NT 2025.0007189 Tumor neuroendócrina intestino Lanreotida - NATJUS TJMG
Carregando...
Data
2025-02-28
Autores
Título da Revista
ISSN da Revista
Título de Volume
Editor
Resumo
Conforme as diretrizes brasileiras e canadenses o tratamento com
AS, como o LAR, é considerado a primeira linha de tratamento do TNE,
preferencialmente nos tGEP bem diferenciados, inoperáveis,
avançados, progressivos, com Ki67<10%. Esta droga apresenta
segurança e eficácia no tratamento de TNE GEP bem diferenciados e é
também empregada no controle dos sintomas da síndrome carcinóide.

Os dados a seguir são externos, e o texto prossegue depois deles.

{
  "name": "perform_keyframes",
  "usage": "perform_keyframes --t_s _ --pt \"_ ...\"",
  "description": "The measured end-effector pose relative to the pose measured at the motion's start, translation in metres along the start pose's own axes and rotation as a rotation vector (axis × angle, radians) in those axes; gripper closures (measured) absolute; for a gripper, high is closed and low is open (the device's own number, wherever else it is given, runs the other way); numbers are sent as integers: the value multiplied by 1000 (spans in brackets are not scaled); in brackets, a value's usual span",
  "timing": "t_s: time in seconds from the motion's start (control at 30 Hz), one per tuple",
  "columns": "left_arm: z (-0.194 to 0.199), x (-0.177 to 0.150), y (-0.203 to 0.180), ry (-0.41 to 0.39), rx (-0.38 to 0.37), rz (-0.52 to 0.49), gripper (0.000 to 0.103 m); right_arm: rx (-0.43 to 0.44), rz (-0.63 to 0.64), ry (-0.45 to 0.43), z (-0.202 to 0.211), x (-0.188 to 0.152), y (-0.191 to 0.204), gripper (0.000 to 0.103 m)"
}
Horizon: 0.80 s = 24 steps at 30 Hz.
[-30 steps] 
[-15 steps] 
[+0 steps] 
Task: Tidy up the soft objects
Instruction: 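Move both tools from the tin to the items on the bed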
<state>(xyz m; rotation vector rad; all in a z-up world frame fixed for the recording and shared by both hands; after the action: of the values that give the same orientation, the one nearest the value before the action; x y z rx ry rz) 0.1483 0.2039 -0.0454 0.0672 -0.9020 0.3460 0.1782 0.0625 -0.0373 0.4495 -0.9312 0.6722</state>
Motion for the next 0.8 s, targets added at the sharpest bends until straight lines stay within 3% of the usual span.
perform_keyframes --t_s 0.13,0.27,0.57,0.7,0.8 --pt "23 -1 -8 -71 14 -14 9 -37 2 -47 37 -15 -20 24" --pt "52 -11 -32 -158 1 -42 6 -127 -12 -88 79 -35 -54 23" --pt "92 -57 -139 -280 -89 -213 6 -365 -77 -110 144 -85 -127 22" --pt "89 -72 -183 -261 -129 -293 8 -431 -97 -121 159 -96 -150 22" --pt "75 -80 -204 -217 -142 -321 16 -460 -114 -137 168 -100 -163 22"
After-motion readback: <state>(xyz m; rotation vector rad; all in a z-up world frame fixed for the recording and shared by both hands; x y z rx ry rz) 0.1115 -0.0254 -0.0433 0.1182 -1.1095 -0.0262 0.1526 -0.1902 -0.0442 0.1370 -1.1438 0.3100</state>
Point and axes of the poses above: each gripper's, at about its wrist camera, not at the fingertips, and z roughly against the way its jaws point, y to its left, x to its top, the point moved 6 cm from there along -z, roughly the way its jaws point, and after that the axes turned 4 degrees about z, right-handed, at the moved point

O principal efeito desses medicamentos é a estabilização dos tumores
em relação à conduta expectante medida por critério radiológico,
melhoria expressiva da qualidade de vida, não sendo observando
regressão da doença ou efeito na sobrevida global. Vale ressaltar que a
literatura demonstra resultados de mediana da PFS para os pacientes
tratados com LAR de 96 semanas, enquanto a mediana da PFS do grupo
placebo foi de 72 semanas, sendo o impacto do uso desta droga de 22
semanas, ou seja não mais que 5,5 meses. Em relação ao uso do LAR as
agências internacionais a saber: o Instituto de Evaluación de Tecnologías
em Salud e Investigación (IETS) no Peru considerou que seu
financiamento não seria custo-efetivo comparado ao placebo não
recomendaram seu uso e o Pharmaceutical Management Agency
(PHARMAC) na Nova Zelândia declinou a aplicação do fundo público
para financiar o tratamento com essa tecnologia. O Departamento de
Avaliação de Tecnologias Sanitárias e Saúde Baseada em Evidência,
Chile emitiu uma recomendação favorável de uso da medicação, assim
como a Pharmaceutical Benefits Advisory Committee (PBAC), da Austrália
que recomendou seu uso em pacientes com já haviam sido tratados
previamente com esta medicação e que este deve ser interrompido caso
não haja resposta ao tratamento clinicamente significante com redução
da frequência e gravidade dos sintomas após 3 meses em uso. A Haute
Autorité de Santé (HAS) na França emitiu um parecer favorável à
manutenção deste medicamento na lista de reembolsáveis. Assim como
a Agency for Care Effectiveness (ACE), Singapura que recomendou a
tecnologia estivesse no fundo de assistência medicamentosa, já que há
uma lacuna terapêutica na lista de medicamentos, a Autoridade Nacional
do Medicamento e Produtos de Saúde, I.P. (INFARMED), Portugal também
considera a utilização da desta tecnologia. Em relação ao
posicionamento do tratamento com lanreotida LP Canadian Agency for
Drugs and Technologies in Health (CADTH), Canadá concluiu que é efetiva
para controlar os sintomas, com um perfil de segurança.
O LAR apresenta como efeitos adversos mais comuns distúrbios
do sistema gastrintestinal, como diarreia, dor abdominal leve ou moderada
e transitória, colelitíase, reações no local da injeção (dor, nódulos e
endurecimento), bradicardia sinusal, vertigem, cefaleia, letargia, alopecia
ou hipotricose.
Em fevereiro de 2024 os membros do Comitê de Medicamentos
presentes na 126o Reunião Ordinária da Conitec, deliberaram, por
unanimidade, recomendar a incorporação da lanreotida LAR e não
recomendar a incorporação da octreotida LAR para o tratamento de
pacientes com sintomas associados a tumores endócrinos
gastroenteropancreáticos funcionais (síndrome carcinoide), esta
recomendação justifica-se pela maior eficiência (menor custo e maior
benefício) da lanreotida LP em relação a quimioterapia e da razão de
custo-efetividade incremental da octreotida em relação a lanreotida LP.